[Dataset items]

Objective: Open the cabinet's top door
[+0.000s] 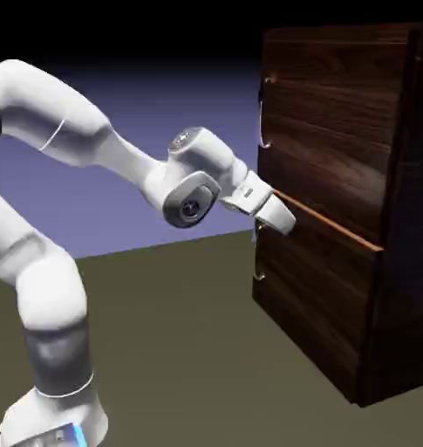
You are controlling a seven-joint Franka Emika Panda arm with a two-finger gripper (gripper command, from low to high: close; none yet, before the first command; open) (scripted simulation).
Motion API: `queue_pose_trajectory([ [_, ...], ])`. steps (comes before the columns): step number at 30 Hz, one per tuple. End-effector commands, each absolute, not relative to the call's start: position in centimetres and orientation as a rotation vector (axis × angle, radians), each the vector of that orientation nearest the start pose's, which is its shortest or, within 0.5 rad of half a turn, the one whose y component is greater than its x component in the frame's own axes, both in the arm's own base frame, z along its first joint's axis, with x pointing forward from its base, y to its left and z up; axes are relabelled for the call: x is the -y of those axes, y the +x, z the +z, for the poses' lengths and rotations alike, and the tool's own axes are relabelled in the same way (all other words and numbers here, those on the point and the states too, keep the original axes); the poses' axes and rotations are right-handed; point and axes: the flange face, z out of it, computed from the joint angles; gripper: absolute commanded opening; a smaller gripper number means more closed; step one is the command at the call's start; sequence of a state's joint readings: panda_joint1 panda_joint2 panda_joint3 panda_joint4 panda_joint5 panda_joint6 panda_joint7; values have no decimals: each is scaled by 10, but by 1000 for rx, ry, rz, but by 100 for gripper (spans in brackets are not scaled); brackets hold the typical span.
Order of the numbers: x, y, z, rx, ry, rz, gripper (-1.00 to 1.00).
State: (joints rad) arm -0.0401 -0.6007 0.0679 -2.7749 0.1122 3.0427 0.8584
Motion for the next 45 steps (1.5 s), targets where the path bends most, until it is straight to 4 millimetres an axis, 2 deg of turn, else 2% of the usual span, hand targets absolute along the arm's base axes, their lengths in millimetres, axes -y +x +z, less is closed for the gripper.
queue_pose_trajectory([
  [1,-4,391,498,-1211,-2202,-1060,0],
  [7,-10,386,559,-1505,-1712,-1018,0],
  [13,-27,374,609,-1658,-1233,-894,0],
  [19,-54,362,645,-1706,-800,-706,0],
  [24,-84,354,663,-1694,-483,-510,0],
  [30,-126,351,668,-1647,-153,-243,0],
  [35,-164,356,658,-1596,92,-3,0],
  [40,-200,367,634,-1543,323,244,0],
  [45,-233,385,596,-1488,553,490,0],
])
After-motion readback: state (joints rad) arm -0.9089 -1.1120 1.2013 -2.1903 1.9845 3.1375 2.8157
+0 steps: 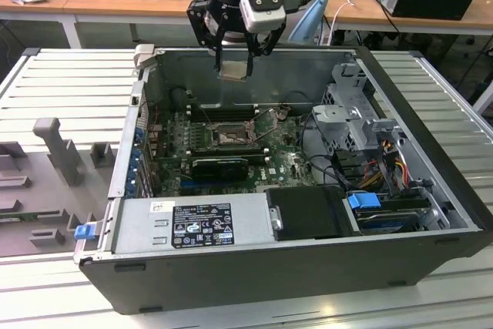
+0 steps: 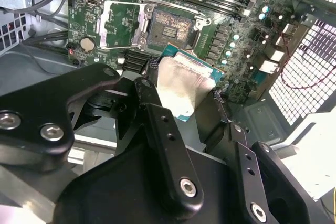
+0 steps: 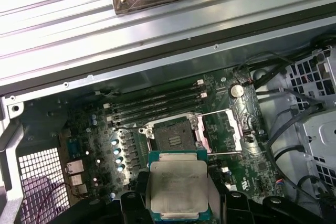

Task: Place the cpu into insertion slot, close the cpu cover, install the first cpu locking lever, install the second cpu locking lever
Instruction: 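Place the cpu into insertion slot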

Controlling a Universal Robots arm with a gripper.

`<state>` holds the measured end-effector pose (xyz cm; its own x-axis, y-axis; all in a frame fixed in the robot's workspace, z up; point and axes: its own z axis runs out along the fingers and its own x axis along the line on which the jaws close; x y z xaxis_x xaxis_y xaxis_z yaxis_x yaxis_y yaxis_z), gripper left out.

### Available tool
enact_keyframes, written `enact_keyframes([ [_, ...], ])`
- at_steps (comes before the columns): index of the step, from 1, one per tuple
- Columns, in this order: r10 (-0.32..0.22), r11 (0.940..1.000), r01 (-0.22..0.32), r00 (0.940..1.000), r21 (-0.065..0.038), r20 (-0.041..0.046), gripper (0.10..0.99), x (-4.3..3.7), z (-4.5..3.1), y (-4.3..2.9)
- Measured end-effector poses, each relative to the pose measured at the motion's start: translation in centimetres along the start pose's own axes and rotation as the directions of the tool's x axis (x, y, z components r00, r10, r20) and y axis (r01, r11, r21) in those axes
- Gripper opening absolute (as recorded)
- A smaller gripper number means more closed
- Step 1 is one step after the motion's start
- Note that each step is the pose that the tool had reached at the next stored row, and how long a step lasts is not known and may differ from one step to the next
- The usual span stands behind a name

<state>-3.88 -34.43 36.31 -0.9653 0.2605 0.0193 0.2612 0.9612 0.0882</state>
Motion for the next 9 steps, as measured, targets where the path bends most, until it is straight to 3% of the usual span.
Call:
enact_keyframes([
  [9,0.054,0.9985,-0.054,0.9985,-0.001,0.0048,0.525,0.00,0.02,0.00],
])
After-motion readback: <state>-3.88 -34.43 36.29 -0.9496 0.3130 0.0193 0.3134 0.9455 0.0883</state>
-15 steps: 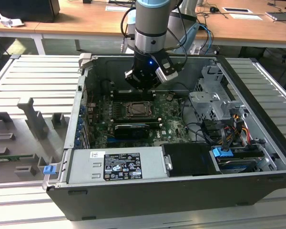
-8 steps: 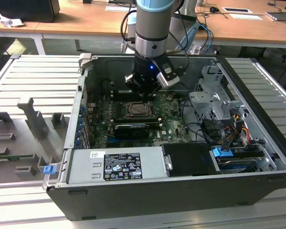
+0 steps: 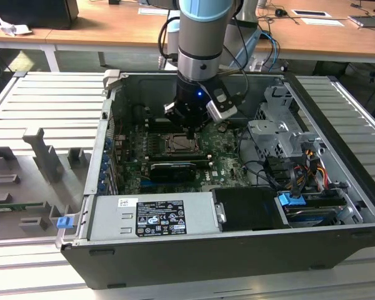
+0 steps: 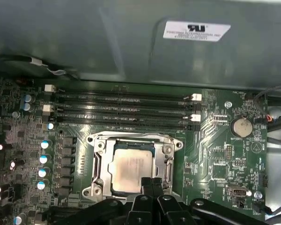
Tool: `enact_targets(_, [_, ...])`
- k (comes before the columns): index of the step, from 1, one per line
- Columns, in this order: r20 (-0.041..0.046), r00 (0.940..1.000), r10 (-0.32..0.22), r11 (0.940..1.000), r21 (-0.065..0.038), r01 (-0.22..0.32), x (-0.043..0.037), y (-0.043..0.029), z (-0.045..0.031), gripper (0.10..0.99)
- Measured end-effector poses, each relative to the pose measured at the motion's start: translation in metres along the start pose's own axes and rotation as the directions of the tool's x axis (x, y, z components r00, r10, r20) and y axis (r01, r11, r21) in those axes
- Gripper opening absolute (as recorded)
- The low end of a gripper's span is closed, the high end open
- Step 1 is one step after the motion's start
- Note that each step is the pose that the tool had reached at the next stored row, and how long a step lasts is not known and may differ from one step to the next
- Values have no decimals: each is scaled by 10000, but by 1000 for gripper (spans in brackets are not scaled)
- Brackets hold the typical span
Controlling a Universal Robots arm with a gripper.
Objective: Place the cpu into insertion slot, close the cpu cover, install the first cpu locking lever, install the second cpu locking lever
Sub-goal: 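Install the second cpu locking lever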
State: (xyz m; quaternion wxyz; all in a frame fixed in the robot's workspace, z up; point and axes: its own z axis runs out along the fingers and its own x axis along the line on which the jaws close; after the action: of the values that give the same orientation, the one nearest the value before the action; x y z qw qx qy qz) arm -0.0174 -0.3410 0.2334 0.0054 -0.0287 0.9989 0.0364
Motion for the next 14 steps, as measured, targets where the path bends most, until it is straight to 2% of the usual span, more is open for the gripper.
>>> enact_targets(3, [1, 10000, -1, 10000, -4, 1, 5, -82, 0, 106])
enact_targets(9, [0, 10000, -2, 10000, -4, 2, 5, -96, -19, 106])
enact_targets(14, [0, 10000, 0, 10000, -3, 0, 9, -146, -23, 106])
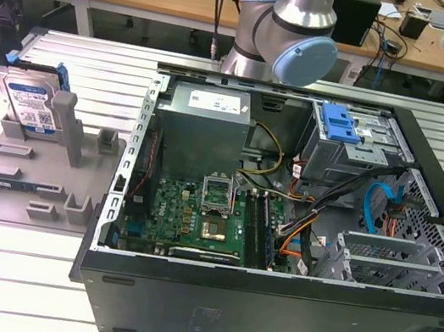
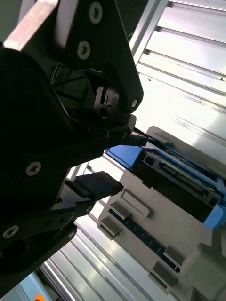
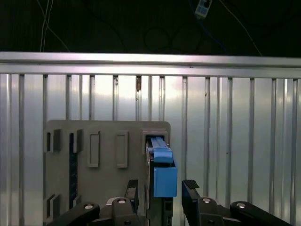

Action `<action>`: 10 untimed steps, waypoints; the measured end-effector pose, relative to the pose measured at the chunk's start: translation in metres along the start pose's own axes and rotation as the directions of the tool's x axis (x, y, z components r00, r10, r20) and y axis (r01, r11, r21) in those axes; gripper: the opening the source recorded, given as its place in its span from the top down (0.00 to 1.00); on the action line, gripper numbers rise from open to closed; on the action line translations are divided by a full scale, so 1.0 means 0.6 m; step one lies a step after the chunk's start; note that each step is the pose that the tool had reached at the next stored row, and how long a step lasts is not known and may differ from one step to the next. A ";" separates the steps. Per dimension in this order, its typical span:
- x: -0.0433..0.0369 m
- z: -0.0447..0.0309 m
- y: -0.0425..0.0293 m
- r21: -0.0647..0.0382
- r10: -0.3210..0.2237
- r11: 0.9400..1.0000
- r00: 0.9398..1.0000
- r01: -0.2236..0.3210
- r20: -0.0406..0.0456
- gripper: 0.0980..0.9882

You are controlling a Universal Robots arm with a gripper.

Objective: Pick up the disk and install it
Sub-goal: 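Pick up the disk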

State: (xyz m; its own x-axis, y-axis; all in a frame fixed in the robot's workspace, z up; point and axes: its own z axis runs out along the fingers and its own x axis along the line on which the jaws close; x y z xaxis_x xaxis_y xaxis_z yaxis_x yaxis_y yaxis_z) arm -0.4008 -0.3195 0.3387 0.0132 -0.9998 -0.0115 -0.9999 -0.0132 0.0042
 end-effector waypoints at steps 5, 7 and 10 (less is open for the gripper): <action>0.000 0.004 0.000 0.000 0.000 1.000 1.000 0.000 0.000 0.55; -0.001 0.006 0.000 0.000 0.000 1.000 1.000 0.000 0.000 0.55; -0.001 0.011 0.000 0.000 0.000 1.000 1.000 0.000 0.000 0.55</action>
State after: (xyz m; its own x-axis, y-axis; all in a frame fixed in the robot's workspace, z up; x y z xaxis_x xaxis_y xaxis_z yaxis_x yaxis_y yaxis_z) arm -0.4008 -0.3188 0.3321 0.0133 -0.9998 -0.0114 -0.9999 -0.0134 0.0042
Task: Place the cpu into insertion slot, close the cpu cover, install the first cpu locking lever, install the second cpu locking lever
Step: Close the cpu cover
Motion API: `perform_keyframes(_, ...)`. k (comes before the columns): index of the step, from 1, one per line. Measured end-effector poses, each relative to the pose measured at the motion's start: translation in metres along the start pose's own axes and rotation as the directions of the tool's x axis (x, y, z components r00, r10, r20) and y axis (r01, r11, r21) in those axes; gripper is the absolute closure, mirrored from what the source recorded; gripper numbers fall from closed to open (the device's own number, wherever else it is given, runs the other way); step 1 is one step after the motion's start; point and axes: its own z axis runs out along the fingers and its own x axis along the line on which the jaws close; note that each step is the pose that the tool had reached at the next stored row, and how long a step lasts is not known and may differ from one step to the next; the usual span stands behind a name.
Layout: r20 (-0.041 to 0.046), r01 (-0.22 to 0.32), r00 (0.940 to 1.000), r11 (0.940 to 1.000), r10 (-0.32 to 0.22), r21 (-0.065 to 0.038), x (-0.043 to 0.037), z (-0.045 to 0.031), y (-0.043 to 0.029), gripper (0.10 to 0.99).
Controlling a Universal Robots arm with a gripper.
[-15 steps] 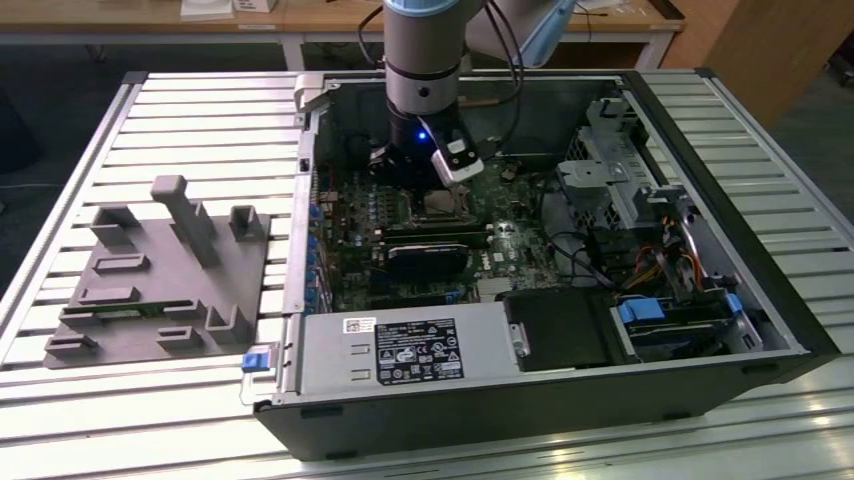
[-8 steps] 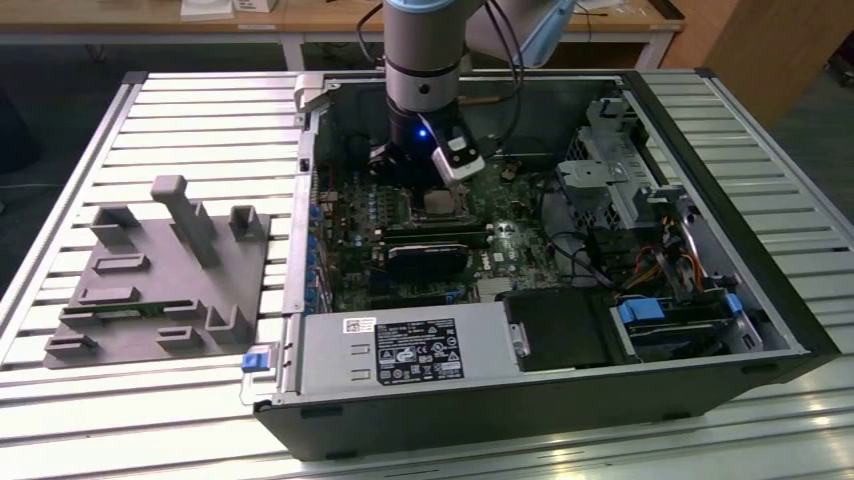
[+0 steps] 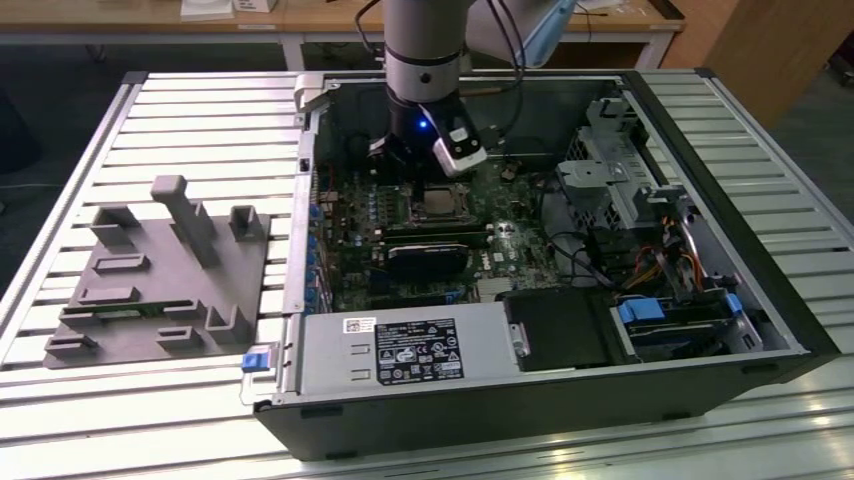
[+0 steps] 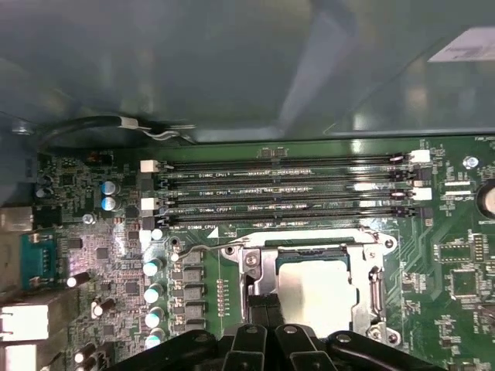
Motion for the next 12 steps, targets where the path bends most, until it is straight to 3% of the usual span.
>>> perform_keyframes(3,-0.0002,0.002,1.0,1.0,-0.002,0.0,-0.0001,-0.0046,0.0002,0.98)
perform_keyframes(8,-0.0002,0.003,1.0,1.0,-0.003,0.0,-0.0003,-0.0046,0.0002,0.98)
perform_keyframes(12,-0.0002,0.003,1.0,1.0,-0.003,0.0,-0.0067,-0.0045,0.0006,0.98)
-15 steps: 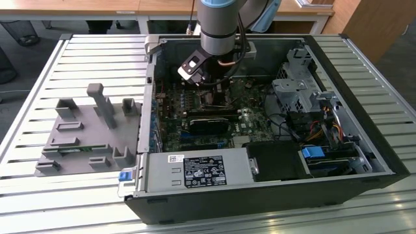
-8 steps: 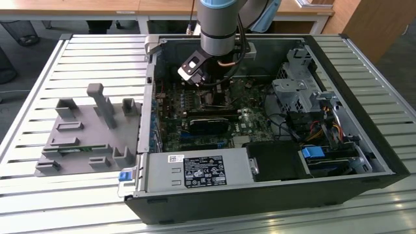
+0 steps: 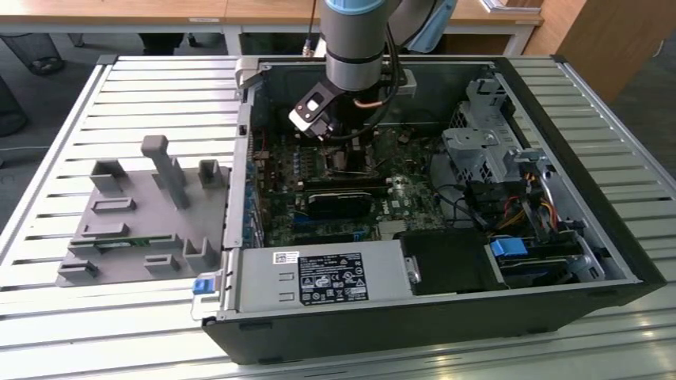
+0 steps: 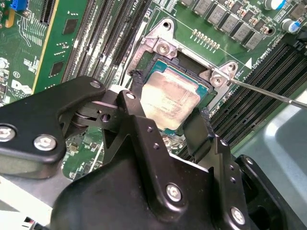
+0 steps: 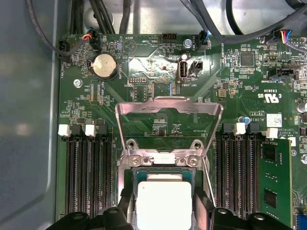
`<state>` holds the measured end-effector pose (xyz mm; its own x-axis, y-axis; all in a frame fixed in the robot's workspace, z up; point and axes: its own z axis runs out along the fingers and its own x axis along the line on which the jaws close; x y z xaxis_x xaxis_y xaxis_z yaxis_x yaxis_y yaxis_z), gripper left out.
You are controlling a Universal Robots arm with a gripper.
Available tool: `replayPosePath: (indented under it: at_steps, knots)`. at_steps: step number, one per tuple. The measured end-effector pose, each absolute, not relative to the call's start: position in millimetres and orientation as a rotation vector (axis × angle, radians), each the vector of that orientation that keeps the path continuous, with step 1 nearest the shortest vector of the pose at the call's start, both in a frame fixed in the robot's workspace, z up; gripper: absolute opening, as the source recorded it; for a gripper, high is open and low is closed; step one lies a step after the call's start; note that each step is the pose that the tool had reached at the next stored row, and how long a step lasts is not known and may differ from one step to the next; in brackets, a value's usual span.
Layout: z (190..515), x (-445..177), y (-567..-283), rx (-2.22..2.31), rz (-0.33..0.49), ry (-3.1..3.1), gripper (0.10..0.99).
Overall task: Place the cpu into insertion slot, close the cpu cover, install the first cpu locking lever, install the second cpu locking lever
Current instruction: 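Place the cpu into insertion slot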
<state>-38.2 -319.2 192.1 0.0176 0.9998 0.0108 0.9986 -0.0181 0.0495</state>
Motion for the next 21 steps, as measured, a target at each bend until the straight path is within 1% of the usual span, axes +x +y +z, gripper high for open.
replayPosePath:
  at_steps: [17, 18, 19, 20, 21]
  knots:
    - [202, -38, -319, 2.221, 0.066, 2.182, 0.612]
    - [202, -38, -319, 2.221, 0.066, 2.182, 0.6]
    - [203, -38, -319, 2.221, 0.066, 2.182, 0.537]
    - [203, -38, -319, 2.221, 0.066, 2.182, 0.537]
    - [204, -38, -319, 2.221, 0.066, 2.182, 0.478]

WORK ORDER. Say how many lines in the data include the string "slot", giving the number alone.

ANSWER AREA. 6